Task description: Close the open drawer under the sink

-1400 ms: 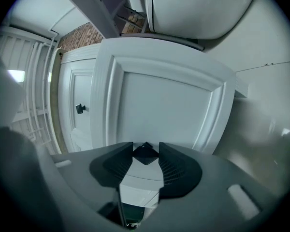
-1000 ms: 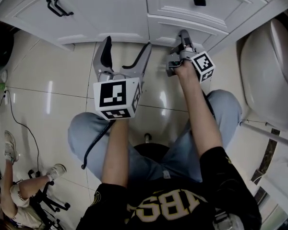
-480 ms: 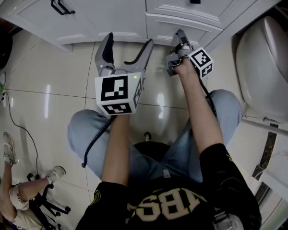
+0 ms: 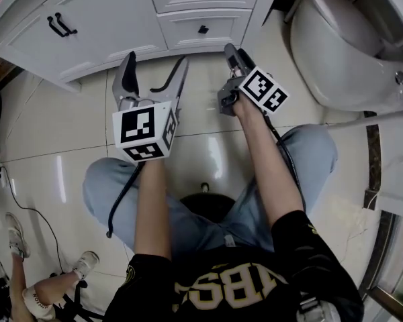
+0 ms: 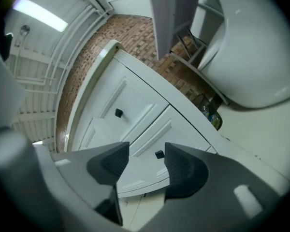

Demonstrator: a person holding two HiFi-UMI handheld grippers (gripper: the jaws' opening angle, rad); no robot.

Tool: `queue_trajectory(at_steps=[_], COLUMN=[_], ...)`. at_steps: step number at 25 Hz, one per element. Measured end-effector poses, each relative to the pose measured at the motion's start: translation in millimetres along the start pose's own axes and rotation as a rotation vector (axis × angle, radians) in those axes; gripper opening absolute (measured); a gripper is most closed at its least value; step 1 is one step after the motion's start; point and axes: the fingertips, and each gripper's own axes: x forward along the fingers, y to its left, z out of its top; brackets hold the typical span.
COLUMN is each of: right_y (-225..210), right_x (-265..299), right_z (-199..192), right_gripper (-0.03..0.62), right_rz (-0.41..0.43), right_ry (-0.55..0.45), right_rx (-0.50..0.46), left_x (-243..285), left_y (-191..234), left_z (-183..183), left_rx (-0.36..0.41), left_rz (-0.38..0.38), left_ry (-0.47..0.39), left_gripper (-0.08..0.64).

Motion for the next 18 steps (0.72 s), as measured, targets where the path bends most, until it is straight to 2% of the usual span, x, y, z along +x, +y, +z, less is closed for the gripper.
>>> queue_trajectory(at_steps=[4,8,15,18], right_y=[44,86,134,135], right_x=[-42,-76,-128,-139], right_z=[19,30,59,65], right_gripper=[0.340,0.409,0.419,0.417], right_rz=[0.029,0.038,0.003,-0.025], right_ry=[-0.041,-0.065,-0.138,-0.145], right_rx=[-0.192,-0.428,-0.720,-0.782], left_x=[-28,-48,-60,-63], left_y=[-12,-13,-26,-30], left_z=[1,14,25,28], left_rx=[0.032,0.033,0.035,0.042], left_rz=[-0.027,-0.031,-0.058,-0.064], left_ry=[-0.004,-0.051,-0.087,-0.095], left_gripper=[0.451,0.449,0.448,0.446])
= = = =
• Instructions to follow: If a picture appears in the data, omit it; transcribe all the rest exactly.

• Solution to this problem:
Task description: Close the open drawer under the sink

-1400 ms: 
-1000 ms: 
-480 ms: 
+0 ms: 
+0 ms: 

Demonstrator: a person holding two HiFi-UMI handheld grippers (gripper: the jaws' opening angle, rad); no robot.

Tool: `queue_trajectory(at_steps=[_], COLUMN=[_], ...)`. at_steps: step number at 25 Hz, one per element. Measured end-effector poses, each relative to the pose measured at the motion's start: translation in millimetres along the start pose's own axes and rotation as a rotation vector (axis × angle, radians) in those axes; gripper opening absolute (measured); a gripper is most closed at its least value; step 1 is one step after the motion's start; point and axes: the fingertips, and each gripper's own axes: x forward along the fingers, y to its left, z out of its top; brackets hold the typical span.
COLUMN is each of: right_y (-225..210), right_x (-265..299), right_z (-199..192), right_gripper (-0.03..0.62), right_rz (-0.41..0.43), right_ry (-0.55..0.45), right_rx (-0.50..0.46), left_x (-243..285), left_y (-191..234), left_z (-183..183), left_rx (-0.36..0.41), left_rz (-0.38..0.38), left_ry (-0.47..0.39), left_gripper (-0.08..0.64).

Motion for the next 18 steps (0.72 s), as measured, targets where the path bends most, until it is straight to 2% of the usual span, x, y, z along +x, +y, +z, less is closed for the gripper.
>>> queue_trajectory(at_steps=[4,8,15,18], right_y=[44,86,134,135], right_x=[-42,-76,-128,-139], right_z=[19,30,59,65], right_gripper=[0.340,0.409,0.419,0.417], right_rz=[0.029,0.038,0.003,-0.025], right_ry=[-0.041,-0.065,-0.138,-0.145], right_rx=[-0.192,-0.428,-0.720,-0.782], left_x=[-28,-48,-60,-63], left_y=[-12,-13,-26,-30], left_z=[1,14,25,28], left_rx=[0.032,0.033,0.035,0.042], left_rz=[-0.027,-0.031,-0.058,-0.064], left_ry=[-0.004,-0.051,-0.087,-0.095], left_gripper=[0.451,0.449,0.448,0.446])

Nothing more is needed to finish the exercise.